The problem: Below are some entries. Copy each line in them that holds "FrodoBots".

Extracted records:
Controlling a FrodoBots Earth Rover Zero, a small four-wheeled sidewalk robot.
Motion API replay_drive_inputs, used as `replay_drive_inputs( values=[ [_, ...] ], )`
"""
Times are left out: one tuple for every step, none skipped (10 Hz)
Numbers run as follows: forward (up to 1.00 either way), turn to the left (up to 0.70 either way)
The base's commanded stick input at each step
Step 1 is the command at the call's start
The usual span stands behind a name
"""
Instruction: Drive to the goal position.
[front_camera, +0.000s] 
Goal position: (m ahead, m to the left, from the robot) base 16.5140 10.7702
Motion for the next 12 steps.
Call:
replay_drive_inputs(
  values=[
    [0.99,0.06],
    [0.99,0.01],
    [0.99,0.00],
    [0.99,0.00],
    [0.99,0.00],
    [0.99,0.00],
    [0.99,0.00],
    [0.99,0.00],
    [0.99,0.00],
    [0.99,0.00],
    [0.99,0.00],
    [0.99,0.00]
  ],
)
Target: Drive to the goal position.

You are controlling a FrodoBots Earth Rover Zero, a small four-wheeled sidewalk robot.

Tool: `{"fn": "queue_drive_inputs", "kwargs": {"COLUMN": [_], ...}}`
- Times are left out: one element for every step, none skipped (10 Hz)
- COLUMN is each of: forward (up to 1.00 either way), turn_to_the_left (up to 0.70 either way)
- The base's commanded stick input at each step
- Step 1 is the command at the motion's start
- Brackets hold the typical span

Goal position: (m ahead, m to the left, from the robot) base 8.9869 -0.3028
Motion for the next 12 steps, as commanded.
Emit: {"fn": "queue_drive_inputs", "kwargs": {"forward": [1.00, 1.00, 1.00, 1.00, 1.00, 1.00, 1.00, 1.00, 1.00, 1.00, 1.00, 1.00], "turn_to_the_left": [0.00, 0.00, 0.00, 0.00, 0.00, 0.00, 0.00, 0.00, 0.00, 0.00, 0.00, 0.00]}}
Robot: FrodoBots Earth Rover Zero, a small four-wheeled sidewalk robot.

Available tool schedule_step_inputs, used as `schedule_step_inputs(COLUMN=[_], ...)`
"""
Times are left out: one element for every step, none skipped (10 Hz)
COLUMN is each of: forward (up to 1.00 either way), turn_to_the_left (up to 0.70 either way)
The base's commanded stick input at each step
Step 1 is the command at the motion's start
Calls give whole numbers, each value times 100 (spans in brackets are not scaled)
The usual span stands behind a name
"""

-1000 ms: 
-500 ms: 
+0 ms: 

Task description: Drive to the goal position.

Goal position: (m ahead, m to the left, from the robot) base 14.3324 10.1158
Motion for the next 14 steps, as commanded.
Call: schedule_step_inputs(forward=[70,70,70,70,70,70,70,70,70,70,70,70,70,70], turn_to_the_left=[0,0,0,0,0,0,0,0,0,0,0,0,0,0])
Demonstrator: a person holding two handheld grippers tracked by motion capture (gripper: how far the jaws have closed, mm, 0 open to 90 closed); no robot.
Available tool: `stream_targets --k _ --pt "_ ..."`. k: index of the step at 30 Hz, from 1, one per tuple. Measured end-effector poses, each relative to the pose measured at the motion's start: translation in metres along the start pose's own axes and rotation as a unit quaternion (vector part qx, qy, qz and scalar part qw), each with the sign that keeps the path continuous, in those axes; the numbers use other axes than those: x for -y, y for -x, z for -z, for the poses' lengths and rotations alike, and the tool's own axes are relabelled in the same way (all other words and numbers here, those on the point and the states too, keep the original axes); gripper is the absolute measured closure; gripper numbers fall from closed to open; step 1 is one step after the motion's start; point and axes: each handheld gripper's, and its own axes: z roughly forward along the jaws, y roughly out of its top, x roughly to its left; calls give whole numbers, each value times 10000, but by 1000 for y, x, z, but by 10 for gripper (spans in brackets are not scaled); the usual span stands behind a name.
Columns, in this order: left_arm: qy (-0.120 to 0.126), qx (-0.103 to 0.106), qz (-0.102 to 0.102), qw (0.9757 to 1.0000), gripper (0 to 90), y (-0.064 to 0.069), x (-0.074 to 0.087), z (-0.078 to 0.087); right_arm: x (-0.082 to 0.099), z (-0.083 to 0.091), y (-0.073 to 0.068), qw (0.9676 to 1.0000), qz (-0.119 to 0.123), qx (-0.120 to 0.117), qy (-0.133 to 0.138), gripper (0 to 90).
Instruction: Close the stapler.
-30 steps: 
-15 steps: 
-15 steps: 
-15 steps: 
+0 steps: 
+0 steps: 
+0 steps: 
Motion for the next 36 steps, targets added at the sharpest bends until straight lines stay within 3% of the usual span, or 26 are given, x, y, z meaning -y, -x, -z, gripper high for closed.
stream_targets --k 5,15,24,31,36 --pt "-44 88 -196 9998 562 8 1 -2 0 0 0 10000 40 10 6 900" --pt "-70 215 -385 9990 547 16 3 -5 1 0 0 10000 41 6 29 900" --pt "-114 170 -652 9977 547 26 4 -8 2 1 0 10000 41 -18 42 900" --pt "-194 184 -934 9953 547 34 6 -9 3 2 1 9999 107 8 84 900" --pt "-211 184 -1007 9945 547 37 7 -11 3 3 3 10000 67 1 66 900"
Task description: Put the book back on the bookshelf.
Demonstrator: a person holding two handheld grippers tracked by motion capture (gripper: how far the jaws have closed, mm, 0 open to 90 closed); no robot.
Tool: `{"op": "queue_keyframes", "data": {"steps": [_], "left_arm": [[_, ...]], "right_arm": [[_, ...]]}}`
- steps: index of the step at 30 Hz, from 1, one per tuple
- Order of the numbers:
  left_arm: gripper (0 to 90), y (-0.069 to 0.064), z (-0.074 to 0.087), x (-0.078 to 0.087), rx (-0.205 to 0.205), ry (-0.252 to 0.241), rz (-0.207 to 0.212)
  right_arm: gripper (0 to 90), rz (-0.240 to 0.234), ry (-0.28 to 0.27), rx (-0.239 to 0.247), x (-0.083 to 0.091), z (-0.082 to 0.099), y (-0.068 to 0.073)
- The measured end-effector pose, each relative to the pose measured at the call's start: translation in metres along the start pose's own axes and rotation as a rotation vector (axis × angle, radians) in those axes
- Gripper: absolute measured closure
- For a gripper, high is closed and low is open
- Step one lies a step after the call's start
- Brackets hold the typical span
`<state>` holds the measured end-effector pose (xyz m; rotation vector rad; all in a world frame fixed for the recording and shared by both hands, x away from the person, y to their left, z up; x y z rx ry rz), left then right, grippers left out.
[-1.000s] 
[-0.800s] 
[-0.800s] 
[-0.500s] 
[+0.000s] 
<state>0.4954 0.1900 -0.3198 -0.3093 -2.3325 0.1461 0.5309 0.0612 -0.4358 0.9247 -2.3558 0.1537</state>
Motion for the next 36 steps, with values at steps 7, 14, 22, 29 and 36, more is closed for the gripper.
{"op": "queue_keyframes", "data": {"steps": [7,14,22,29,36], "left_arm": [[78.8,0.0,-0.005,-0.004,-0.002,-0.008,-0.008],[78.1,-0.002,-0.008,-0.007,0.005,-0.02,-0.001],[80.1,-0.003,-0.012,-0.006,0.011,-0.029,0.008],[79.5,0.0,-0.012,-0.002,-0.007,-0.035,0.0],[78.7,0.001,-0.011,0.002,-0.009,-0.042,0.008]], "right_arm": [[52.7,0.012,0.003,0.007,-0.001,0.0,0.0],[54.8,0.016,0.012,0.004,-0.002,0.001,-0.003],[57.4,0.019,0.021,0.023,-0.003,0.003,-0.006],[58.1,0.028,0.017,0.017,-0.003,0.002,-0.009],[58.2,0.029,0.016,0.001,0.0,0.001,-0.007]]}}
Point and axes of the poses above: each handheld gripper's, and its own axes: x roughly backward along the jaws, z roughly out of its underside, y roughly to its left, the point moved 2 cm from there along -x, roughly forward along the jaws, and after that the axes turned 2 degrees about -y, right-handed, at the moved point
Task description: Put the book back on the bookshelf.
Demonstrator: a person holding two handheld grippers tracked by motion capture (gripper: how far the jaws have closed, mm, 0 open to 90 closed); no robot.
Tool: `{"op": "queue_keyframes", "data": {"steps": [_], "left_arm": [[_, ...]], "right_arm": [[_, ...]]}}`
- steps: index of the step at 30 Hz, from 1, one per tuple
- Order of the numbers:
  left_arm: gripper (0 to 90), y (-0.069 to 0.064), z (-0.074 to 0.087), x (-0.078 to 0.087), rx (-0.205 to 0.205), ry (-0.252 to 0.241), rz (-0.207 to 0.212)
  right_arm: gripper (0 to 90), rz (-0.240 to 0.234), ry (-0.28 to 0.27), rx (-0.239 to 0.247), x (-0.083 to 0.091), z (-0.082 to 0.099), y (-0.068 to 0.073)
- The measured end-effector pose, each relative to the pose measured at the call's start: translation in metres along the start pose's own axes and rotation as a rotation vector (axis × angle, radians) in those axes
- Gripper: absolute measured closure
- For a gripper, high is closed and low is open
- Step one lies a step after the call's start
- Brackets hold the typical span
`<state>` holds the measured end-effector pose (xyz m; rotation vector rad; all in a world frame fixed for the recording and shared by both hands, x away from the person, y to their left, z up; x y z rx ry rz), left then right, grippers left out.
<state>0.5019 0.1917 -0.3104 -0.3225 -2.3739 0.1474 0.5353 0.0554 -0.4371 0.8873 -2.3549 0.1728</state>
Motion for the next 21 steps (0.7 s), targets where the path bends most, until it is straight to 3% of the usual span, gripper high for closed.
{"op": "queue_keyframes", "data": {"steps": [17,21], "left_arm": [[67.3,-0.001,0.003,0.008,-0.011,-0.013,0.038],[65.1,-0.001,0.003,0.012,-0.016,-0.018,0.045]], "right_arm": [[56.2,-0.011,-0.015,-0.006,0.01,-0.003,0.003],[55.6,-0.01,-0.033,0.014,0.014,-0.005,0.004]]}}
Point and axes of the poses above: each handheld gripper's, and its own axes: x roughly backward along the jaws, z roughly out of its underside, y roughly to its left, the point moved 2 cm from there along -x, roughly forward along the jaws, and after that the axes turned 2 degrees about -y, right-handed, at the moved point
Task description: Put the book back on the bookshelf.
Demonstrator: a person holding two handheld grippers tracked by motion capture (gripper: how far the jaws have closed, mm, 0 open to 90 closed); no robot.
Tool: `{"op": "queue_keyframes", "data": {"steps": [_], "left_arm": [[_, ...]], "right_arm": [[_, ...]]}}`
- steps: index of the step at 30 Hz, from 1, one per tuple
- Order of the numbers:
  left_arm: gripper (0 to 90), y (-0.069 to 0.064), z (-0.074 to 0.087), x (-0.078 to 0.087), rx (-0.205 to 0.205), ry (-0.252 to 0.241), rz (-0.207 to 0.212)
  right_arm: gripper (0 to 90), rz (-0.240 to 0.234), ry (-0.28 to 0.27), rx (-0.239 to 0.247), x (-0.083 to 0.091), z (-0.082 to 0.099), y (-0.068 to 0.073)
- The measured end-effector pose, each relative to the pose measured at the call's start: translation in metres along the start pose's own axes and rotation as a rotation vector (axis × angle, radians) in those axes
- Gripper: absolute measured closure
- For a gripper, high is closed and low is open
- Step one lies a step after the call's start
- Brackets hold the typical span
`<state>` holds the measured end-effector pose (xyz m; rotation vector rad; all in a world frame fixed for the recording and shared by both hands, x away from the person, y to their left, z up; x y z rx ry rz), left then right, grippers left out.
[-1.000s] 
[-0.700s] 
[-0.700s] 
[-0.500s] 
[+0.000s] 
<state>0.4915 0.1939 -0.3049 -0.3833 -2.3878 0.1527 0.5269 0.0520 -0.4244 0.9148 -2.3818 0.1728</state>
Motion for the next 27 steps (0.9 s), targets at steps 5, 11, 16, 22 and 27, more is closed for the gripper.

Expected output:
Controlling a FrodoBots Earth Rover Zero, a small four-wheeled sidewalk robot.
You are controlling a FrodoBots Earth Rover Zero, a small four-wheeled sidewalk robot.
Robot: FrodoBots Earth Rover Zero, a small four-wheeled sidewalk robot.

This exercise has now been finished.